Aspects of the ongoing debate over the air monitoring program NASA is funding over Florida will sound familiar to those who followed the Obama administration’s attempt to launch a redundant and, based on air quality data at the time, unneeded air quality permitting system in Texas. Back in May 2010, the Obama EPA announced that it would reverse the Lone Star State’s flex air permitting system that had been in place since 1994, moving the state back to a previous system under which emissions caps are assigned to each individual greenhouse gas emitting source in a given facility.

This EPA action was criticized at the time as a federal takeover of Texas’s air quality permitting system. Critics of that move by the Obama EPA argued it would not benefit the environment, but it would add significant costs that would ultimately be passed along to consumers in the form of higher energy prices and diminished job opportunities. Kathleen Hartnett-White, a former chair of the Texas Commission on Environmental Quality and a previous director of the Texas Public Policy Foundation’s Armstrong Center for Energy & the Environment, criticized the the EPA’s attempted takeover of the Texas air quality permitting system at the time as a costly solution in search of a problem.

“We have a record that shows that we have significantly reduced emissions,” White said of the EPA’s attempted 2010 takeover. “It’s regrettable that the EPA is trying to seize control for control’s sake.”

As this author noted in the September 29, 2010 edition of The Economist, “under the existing system that the agency was trying to strike down, air quality in Texas improved during a time of tremendous growth. From 2000 to 2010, under the flex-permitting system that the EPA is so disapproving of, Texas saw a 22% reduction in ozone and a 46% decrease in nitrogen-oxide emissions.”
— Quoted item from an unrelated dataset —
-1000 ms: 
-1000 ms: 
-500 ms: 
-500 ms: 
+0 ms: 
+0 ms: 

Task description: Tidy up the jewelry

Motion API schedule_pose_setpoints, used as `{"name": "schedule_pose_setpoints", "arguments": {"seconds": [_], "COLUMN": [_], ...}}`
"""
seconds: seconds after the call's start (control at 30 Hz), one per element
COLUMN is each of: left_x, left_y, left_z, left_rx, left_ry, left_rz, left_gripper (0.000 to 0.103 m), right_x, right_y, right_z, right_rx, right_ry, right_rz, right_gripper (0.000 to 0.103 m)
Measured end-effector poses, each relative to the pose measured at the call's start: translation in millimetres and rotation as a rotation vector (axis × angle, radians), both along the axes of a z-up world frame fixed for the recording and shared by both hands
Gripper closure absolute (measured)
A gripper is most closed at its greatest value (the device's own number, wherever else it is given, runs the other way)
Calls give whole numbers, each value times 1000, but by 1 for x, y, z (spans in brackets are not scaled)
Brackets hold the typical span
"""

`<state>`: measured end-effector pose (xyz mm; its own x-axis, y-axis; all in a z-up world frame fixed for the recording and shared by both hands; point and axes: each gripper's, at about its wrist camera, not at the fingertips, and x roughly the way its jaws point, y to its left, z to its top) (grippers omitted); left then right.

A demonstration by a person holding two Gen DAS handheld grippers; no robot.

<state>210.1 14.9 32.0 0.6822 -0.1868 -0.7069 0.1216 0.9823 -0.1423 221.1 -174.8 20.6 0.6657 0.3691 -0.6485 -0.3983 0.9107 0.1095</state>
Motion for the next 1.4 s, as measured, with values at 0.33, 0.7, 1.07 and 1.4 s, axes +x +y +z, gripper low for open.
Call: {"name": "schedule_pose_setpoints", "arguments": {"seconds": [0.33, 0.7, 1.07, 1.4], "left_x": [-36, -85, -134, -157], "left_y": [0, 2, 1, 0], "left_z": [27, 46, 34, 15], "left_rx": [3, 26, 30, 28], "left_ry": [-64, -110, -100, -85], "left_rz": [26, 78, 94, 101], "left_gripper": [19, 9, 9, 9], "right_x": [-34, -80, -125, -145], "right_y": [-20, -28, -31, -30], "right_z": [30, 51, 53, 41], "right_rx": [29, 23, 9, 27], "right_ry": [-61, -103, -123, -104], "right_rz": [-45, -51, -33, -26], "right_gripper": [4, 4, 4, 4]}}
NASA defends the air monitoring it’s now funding over Florida. With the data gathered, NASA will produce a health impact statement, says NASA spokeswoman Karen Fox, which will “estimate diseases due to smoke exposure on downwind communities.” The conclusion of NASA’s air monitoring program in May will not be the end of this matter. The next step will be the release of findings, in response to which a number of policy changes will be proposed.

Efforts to prohibit prescribed sugarcane burns through the courts have failed. In 2019, a Florida accident injury law firm advised by President Joe Biden’s brother, Frank Biden, filed a lawsuit seeking to ban prescribed sugarcane burns. It did not go well for Biden.

A judge dismissed Biden’s case with prejudice in 2022. As the defendants summarized, “the case against air quality in the farming region was without merit. We believed the science, data and regulations that support our work every day would show that the air quality in the Glades is ‘good’ – the highest quality under federal regulations.”

The co-opting of NASA in the effort to ultimately prohibit or restrict prescribed sugarcane burns is seen by some as a Hail Mary attempt by activists who have already been denied in the courts and who have given up on mustering legislative support for their goals. Regardless of what the coming health impact assessment concludes, some believe this venture has harmed NASA’s credibility. As recent comments from members of the House majority suggest, in addition to the hit on its credibility, time will tell whether this incident also diminishes NASA’s federal funding.